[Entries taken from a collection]
· · ·

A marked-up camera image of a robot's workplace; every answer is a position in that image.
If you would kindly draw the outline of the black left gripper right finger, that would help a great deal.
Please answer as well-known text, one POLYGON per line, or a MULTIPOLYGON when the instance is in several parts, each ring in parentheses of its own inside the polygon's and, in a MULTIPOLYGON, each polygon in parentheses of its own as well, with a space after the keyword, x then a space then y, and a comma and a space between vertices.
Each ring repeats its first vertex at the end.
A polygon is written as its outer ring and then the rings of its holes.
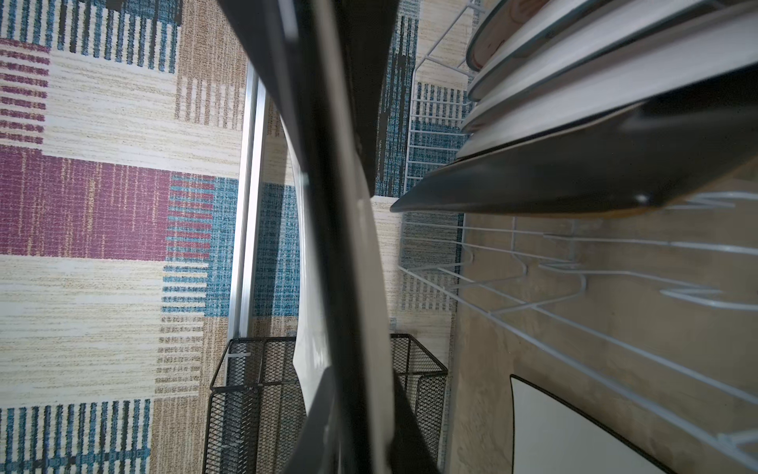
POLYGON ((390 465, 394 474, 438 474, 439 470, 426 446, 405 389, 394 385, 395 430, 390 446, 390 465))

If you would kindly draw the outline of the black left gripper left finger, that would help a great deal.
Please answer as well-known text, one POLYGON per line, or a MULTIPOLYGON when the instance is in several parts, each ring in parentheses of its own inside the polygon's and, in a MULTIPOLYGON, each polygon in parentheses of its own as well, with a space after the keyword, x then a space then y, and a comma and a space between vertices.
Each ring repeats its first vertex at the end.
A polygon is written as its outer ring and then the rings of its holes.
POLYGON ((285 474, 340 472, 339 416, 334 371, 322 374, 296 448, 284 467, 285 474))

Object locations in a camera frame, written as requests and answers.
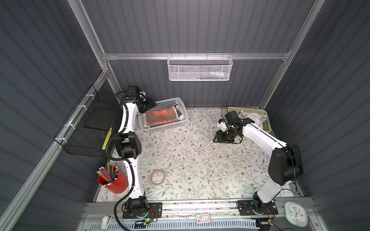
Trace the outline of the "white plastic laundry basket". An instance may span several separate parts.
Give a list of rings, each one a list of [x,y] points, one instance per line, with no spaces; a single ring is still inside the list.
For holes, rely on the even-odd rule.
[[[175,106],[176,104],[179,104],[181,106],[182,110],[183,110],[184,120],[169,123],[169,124],[165,124],[165,125],[161,125],[161,126],[156,126],[156,127],[152,127],[152,128],[146,128],[144,126],[144,114],[145,113],[143,113],[143,114],[139,115],[138,121],[139,121],[140,129],[144,132],[154,133],[154,132],[159,132],[159,131],[168,130],[168,129],[176,128],[176,127],[179,127],[179,126],[183,126],[184,123],[189,119],[186,107],[185,107],[184,102],[182,101],[181,98],[176,97],[176,98],[171,98],[171,99],[166,99],[166,100],[161,100],[161,101],[155,101],[155,103],[157,104],[157,106],[154,107],[153,109],[149,110],[149,112],[157,111],[157,110],[163,110],[163,109],[166,109],[168,107]]]

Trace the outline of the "orange towel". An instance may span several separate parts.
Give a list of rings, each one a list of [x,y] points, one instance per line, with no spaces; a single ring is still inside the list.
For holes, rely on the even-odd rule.
[[[152,128],[179,121],[177,110],[174,106],[163,110],[146,112],[144,114],[144,126]]]

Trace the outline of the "green perforated plastic basket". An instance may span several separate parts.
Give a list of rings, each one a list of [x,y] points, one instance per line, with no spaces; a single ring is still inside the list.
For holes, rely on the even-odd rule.
[[[237,112],[240,118],[250,118],[254,123],[265,132],[272,131],[267,111],[254,108],[228,107],[228,111]]]

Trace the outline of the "blue beige Doraemon towel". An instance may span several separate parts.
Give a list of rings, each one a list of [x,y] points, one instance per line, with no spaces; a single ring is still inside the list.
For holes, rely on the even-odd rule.
[[[181,106],[179,104],[176,104],[174,106],[174,108],[176,109],[178,120],[179,121],[184,120],[184,114],[183,114],[183,110],[182,110]]]

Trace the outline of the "white towel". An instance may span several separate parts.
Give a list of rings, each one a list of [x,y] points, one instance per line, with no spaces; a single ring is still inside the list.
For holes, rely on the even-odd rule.
[[[239,114],[239,118],[242,118],[242,119],[249,118],[253,120],[254,123],[262,129],[263,123],[267,120],[267,115],[254,113],[254,112],[241,111],[241,113]]]

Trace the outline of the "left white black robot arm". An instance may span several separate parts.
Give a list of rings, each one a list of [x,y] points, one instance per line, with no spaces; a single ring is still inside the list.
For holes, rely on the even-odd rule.
[[[155,102],[146,96],[138,86],[129,86],[127,92],[116,94],[122,104],[122,120],[117,135],[113,138],[119,160],[124,161],[127,169],[131,192],[131,200],[143,198],[145,190],[139,173],[139,155],[142,145],[135,133],[136,117],[156,106]]]

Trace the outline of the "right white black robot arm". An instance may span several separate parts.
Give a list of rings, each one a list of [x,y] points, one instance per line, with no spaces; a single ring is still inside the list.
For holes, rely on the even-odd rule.
[[[253,202],[267,205],[272,202],[286,184],[294,182],[303,175],[300,148],[288,144],[270,135],[250,118],[241,118],[236,111],[225,114],[217,123],[220,128],[213,142],[235,143],[235,138],[248,138],[262,148],[269,156],[269,177],[264,185],[254,194]]]

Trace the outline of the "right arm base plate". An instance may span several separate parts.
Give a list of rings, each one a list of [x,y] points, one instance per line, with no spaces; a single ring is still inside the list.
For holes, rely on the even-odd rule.
[[[274,201],[262,203],[259,200],[239,200],[236,206],[241,216],[277,215],[278,209]]]

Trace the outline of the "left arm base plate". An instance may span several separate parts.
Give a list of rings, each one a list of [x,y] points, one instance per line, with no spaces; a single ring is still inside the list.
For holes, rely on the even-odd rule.
[[[161,218],[163,203],[148,203],[148,208],[129,207],[126,203],[122,206],[123,219],[134,218]]]

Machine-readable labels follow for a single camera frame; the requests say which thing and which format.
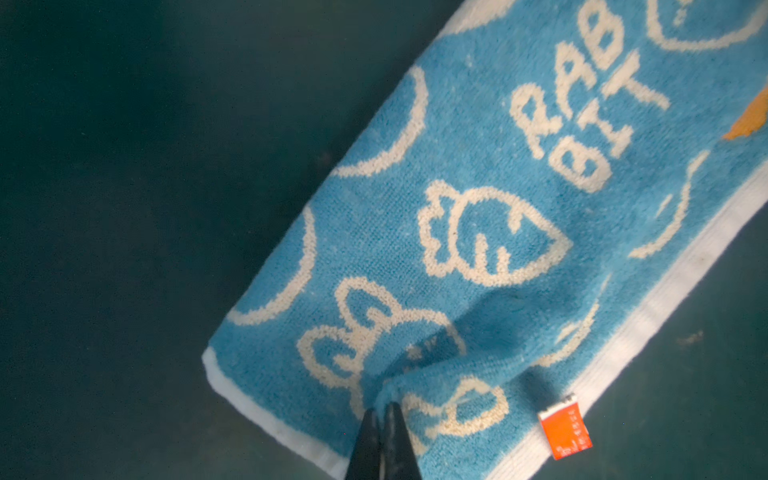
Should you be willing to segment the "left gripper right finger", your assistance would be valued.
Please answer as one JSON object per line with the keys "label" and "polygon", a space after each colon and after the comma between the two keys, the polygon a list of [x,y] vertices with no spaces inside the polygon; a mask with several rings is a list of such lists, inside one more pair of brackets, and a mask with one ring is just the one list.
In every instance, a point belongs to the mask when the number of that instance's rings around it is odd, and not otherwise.
{"label": "left gripper right finger", "polygon": [[401,406],[391,402],[384,415],[384,480],[421,480],[416,455]]}

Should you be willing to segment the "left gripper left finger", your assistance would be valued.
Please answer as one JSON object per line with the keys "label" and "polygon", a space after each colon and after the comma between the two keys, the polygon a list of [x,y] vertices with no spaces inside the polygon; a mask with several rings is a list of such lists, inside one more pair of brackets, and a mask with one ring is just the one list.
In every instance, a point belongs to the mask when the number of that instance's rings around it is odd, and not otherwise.
{"label": "left gripper left finger", "polygon": [[363,416],[345,474],[345,480],[379,480],[381,468],[380,427],[376,411]]}

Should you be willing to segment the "blue bunny pattern towel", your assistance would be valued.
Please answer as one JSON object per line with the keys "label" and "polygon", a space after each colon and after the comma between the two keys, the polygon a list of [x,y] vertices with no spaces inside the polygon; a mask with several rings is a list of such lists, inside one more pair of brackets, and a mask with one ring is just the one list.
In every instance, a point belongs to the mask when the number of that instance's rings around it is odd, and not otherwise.
{"label": "blue bunny pattern towel", "polygon": [[763,1],[466,1],[212,336],[329,476],[527,479],[767,201]]}

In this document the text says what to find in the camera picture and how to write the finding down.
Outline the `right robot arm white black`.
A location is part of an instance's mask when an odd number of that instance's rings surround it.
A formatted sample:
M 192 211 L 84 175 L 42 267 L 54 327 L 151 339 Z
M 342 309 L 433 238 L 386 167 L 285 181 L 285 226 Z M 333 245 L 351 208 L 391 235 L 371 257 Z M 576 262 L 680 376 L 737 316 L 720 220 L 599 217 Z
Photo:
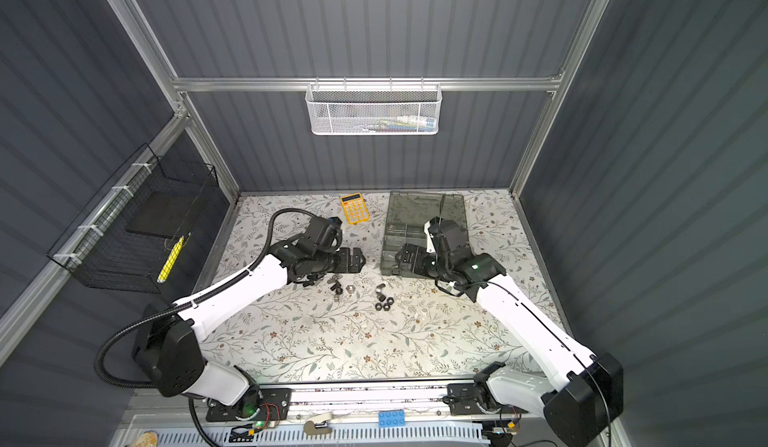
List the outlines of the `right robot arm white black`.
M 587 446 L 624 408 L 624 369 L 609 353 L 597 355 L 543 313 L 506 269 L 487 253 L 474 253 L 465 229 L 435 217 L 423 245 L 404 244 L 396 272 L 431 279 L 452 297 L 467 297 L 521 343 L 541 369 L 539 378 L 495 362 L 473 380 L 477 405 L 495 412 L 520 407 L 546 420 L 567 446 Z

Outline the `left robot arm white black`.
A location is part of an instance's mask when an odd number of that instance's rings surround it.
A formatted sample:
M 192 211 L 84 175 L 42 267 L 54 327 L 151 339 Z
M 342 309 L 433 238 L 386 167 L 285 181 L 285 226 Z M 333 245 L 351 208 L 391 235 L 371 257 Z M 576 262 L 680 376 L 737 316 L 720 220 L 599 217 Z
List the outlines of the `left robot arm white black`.
M 359 274 L 362 250 L 344 247 L 341 220 L 312 216 L 304 232 L 272 241 L 256 260 L 217 284 L 181 298 L 172 313 L 138 329 L 133 359 L 164 397 L 207 398 L 235 406 L 258 394 L 239 367 L 210 360 L 200 344 L 262 297 L 290 284 L 312 286 L 329 274 Z

· · ·

== EXERCISE ==
Output, exactly and in full, the lines from the start of the entries above through the line that contains "right finger, that would help a great deal.".

== RESPONSE ==
A marked-up camera image of a robot's workplace; every answer is a position in that image.
If you would kindly draw the outline of the black left gripper right finger, that would help a great deal.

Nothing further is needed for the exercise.